Serica operates the blue areas of the Kutai PSC off East Kalimantan.
Serica claims that North Sumatra is facing a gas market shortfall of around 100-200 MMcf/d (2.8-5.7 MMcm/d) by 2010. There is a severe shortage at present, causing frequent disruption to power supply. Local power stations depend on associated gas from onshore oilfields operated mainly by Pertamina, but most of these are now in decline. Despite Indonesia’s reputation as gas rich, the majority of its large natural deposits are in thinly populated regions and generally are allocated to LNG export.
However, as Serica’s CEO Paul Ellis points out, the government has moved in recent years to address the energy shortfall. These moves include investments to upgrade the country’s onshore gas distribution network, to capture gas previously flared; and to give investor incentives to develop some smaller gas fields neglected due to low domestic prices.
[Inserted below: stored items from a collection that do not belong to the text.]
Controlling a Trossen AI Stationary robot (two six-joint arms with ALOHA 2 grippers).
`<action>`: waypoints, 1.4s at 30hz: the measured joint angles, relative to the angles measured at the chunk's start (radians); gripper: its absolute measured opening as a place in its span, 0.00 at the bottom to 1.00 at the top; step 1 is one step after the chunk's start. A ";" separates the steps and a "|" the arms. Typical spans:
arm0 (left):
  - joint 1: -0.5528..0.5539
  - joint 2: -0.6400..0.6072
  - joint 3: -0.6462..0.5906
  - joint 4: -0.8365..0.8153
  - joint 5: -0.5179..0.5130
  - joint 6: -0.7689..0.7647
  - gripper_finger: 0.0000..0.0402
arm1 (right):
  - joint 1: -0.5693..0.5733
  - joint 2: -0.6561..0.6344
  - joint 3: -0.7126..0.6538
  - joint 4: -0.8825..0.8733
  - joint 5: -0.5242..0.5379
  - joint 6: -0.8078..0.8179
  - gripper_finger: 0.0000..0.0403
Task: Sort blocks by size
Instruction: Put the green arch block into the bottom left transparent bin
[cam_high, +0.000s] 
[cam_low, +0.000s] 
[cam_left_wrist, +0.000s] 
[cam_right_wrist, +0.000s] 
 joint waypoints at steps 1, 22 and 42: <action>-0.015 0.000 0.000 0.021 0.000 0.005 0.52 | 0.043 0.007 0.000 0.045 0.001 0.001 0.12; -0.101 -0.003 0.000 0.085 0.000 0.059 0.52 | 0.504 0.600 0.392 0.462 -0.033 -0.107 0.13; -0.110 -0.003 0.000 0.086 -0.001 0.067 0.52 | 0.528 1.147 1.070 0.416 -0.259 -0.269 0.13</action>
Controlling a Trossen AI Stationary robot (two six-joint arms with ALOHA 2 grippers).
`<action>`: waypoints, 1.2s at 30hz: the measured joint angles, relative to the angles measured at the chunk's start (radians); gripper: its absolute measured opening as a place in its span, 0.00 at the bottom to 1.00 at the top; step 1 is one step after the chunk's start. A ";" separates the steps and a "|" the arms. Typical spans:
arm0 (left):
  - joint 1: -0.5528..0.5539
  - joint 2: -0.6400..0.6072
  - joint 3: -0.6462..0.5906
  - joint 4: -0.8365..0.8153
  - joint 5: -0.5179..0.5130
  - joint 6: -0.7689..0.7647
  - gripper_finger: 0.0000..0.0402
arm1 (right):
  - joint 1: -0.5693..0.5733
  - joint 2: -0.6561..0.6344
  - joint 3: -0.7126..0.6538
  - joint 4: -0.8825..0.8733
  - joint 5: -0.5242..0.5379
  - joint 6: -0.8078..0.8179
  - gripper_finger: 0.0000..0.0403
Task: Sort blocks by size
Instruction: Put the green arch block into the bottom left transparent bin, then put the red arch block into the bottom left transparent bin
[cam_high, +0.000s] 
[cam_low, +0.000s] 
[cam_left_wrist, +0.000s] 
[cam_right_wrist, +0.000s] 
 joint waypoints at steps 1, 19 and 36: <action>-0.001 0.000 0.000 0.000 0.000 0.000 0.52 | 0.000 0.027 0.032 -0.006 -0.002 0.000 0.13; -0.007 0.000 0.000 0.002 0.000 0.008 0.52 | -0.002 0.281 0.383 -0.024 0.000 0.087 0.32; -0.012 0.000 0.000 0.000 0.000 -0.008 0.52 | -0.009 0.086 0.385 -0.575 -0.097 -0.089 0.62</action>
All these factors helped persuade Serica’s board to commit to Kambuna, which is also the company’s first operated development project. Progress has, however, been slower than expected, but most of the technical and commercial issues now have been resolved.
Development issues
Serica, named after a 19th century tea clipper, was formed in 2000 by mainly ex-ARCO E&P professionals. They left the company following its merger with BP, and their areas of experience account for Serica’s initial focus on the UK and Indonesia.
During 2003-05, management secured operating interests in two production-sharing contracts offshore northern Sumatra and the Java Sea (Asahan and Biliton), and in the Glagah Kambuna technical assistance contract (TAC) adjoining Asahan. The TAC, extending over 380 sq km (147 sq mi), contained two discoveries: Glagah, drilled by Caltex in 1985, and Kambuna, drilled by Bow Valley the following year.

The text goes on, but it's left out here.